Il contesto della programmazione trimestrale
Queste emissioni, la cui calendarizzazione dettagliata sarà resa nota successivamente, costituiscono solo una parte della strategia per il trimestre. Il documento del Mef lascia infatti intendere che, accanto ai nuovi titoli, potranno essere offerte al mercato ulteriori tranche di Btp già esistenti, una pratica comune per garantirne la liquidità e gestire con flessibilità l'andamento della raccolta. Tale approccio, del resto, si inserisce in una pianificazione finanziaria che, come dimostrano i numeri complessivi per il 2026, deve far fronte a un carico notevole, sebbene ampiamente previsto dagli operatori di settore. L'obiettivo dichiarato è quello di mantenere un accesso stabile e ordinato ai mercati dei capitali, diversificando le scadenze e le tipologie di strumenti offerti.

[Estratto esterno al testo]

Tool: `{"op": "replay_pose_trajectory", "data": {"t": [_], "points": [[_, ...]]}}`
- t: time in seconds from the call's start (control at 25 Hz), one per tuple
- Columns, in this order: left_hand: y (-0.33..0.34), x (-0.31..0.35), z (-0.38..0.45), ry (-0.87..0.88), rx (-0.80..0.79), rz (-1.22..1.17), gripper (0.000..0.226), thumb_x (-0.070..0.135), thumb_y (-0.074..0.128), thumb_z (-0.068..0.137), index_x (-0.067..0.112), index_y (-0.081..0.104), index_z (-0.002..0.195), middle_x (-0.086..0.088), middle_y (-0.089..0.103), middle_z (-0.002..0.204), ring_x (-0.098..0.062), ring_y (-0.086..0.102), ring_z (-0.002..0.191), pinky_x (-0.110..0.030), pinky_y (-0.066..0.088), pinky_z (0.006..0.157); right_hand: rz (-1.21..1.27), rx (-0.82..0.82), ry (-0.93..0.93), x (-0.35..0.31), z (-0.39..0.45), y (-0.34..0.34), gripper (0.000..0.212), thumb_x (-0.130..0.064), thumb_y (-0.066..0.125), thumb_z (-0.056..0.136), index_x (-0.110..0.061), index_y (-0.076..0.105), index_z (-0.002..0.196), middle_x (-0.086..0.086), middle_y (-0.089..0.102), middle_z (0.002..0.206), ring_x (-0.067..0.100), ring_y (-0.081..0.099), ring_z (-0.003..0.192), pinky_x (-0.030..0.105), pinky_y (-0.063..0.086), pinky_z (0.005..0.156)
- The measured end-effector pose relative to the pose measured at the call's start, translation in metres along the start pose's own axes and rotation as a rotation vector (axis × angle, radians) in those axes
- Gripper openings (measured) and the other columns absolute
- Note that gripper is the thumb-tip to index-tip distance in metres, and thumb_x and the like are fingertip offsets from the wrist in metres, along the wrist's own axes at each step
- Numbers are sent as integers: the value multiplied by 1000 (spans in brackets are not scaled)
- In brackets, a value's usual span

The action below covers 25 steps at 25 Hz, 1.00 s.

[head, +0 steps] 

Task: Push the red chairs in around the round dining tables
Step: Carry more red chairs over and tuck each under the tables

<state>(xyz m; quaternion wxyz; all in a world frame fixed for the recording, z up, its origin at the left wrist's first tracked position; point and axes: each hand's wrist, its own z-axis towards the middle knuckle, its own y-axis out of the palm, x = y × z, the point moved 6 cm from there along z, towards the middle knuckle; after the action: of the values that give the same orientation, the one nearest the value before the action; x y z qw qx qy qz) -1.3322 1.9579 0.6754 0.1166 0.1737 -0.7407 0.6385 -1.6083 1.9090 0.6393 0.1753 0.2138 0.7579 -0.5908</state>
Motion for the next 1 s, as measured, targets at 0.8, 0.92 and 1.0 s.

La sfida del rifinanziamento nel medio termine
La stima delle emissioni lorde, che tocca potenzialmente i 365 miliardi, disegna una sfida di gestione del debito pubblico che andrà ben oltre il primo trimestre. La somma, seppure in linea con le dinamiche di un debito di grandi dimensioni, richiederà una costante attenzione alle condizioni di mercato e alla domanda, interna ed estera, per essere collocata senza intoppi e a costi sostenibili. Il lavoro del Dipartimento del Tesoro, in questo senso, sarà cruciale per bilanciare le esigenze di cassa dello Stato con la necessità di non perturbare i mercati secondari, in un contesto internazionale le cui variabili – dagli andamenti dei tassi di interesse alle politiche della Federal Reserve sotto la presidenza di Donald Trump – rimangono fonte di potenziale volatilità. L'avvio con i quattro nuovi Btp rappresenta, in quest'ottica, il primo passo di un percorso annuale delineato con precisione, ma che dovrà inevitabilmente dimostrarsi adattabile agli sviluppi della congiuntura economica e finanziaria.